Identify each line below that contains the word "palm", and copy it out.

++++++++

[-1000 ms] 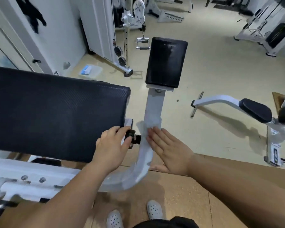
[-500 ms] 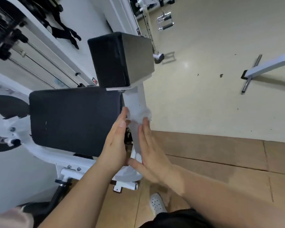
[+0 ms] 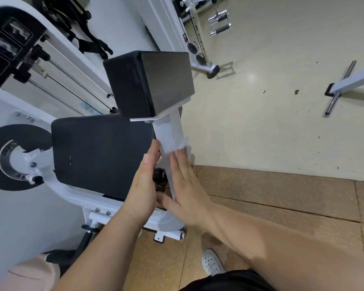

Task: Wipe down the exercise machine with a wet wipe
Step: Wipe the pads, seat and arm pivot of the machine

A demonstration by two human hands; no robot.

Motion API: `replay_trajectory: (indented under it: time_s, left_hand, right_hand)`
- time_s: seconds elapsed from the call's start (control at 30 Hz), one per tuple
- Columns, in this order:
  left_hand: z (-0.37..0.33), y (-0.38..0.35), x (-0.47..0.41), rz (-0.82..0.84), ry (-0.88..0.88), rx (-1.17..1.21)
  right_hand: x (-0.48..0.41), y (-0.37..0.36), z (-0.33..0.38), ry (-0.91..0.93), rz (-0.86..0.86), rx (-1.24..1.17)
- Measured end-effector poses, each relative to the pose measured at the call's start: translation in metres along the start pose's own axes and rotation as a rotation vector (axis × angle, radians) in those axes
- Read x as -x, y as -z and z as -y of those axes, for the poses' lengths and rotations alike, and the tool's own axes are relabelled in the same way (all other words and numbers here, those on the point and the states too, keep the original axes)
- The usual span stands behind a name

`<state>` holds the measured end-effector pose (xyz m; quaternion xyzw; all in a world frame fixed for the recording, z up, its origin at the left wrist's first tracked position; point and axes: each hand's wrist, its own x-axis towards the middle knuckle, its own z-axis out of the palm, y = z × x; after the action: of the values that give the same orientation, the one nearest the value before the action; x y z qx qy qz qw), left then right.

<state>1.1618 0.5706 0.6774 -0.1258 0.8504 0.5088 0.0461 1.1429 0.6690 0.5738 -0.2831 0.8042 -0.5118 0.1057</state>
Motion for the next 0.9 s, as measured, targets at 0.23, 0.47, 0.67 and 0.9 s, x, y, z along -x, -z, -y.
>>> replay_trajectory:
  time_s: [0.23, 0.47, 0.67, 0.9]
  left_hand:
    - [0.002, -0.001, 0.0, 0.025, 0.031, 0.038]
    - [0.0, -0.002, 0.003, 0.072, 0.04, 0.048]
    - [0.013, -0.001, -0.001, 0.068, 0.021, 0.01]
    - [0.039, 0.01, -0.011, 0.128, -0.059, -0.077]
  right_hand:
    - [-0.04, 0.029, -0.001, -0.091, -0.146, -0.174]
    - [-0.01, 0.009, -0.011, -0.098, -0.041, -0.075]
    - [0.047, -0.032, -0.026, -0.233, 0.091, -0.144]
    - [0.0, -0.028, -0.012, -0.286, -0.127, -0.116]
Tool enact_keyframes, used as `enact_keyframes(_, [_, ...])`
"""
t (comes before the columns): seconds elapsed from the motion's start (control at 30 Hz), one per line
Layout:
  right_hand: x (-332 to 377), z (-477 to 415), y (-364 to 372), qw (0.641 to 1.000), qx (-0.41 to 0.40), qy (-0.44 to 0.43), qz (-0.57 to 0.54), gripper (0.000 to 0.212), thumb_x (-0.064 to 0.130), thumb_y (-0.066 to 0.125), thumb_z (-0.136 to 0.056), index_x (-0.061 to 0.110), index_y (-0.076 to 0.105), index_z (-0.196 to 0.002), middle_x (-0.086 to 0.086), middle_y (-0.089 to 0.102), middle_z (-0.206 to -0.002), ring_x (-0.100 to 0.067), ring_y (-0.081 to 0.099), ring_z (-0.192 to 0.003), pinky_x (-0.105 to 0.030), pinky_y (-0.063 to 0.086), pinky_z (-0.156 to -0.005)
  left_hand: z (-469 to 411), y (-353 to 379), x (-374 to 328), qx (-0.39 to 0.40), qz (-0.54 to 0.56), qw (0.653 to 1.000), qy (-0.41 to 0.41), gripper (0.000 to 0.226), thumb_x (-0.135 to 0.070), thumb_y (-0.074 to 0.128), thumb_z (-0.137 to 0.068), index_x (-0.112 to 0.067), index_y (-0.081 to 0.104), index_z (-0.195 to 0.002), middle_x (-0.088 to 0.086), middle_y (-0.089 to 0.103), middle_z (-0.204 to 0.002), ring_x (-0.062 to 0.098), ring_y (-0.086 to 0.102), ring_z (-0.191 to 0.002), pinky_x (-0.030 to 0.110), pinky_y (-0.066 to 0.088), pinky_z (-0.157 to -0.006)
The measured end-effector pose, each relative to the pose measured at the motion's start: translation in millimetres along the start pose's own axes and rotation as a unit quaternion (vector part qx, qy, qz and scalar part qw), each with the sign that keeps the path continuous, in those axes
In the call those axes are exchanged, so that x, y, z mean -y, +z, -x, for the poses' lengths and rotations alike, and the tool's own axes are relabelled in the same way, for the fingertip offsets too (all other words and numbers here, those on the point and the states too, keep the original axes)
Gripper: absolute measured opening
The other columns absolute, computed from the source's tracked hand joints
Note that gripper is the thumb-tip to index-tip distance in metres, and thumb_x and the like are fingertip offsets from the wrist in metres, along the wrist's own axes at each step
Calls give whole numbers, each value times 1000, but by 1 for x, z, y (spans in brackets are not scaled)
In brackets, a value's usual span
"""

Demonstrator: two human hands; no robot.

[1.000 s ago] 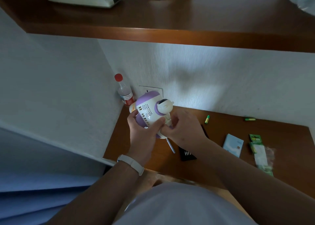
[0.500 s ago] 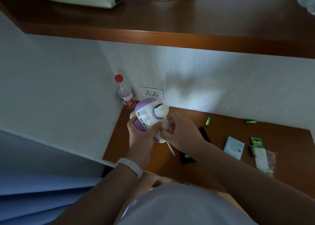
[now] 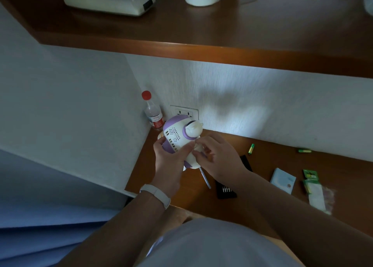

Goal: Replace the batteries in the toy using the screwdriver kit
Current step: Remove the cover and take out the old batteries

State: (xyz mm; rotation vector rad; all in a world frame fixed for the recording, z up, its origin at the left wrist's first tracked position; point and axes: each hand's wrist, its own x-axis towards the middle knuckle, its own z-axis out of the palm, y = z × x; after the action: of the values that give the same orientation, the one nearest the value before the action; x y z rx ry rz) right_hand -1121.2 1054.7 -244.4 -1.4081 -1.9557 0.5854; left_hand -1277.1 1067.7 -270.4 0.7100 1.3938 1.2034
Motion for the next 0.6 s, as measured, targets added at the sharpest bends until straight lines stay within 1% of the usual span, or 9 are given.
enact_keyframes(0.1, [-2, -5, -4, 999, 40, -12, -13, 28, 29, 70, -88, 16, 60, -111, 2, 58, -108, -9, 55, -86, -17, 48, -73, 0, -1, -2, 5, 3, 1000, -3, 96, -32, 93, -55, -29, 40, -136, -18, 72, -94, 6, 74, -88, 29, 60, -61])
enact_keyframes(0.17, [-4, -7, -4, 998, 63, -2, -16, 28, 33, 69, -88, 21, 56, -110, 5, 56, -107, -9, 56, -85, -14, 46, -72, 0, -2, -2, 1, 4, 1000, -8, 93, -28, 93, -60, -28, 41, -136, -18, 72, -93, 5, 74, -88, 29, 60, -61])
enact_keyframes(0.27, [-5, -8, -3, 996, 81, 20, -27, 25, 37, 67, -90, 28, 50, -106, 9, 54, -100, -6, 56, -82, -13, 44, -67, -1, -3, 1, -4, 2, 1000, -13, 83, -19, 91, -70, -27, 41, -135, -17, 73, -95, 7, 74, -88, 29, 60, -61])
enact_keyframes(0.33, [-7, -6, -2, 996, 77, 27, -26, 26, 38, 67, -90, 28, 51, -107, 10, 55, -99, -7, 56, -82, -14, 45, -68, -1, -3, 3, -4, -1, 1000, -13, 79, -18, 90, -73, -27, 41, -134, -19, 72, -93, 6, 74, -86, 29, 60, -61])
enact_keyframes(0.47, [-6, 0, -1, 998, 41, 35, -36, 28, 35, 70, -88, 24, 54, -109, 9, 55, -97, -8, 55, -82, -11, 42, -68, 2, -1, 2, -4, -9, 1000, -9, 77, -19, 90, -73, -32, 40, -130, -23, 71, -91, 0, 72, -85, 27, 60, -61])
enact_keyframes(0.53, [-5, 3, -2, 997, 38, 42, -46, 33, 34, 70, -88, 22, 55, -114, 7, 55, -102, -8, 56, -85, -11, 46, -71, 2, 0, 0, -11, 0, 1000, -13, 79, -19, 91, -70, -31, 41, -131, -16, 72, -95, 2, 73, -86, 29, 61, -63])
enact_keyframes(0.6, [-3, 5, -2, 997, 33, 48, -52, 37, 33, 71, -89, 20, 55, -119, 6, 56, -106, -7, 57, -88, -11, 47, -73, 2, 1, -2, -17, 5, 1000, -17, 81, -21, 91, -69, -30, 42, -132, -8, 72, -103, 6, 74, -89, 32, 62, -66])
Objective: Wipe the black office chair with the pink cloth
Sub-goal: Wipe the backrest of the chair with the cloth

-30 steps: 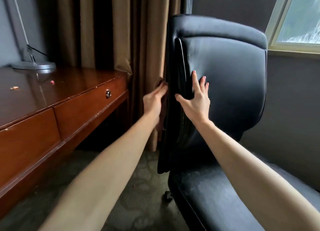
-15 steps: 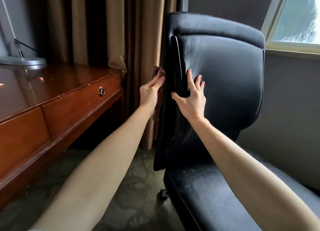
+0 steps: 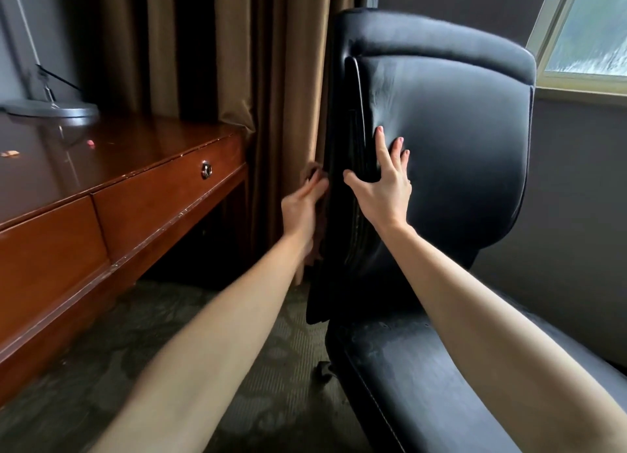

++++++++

Exercise output
`<state>` holds the measured end-effector pose (xyz m; quaternion xyzw; all in a world frame fixed for the recording, z up, its origin at the left wrist's first tracked position; point and axes: each hand's wrist, its own x-axis towards the middle knuckle, its own z-axis out of the palm, y = z × x; after the action: of the values that give the same orientation, the one nearest the value before the action; x y z qx qy qz qw), left then right.
State: (xyz mm; rotation vector rad; all in a world frame fixed for the recording, z up, its origin at the left wrist's first tracked position; point and axes: each hand's wrist, its own x-axis towards the middle knuckle, its own z-axis out of the palm, y = z × x; after the action: of the values that give the same orientation, the one nearest the value before the action; x y z rx ry rz) right_hand -1121.2 1054.7 -244.4 -1.4081 -1.9557 0.5854; left_hand -1277.1 1067.7 -270.4 0.7100 1.3938 1.2034

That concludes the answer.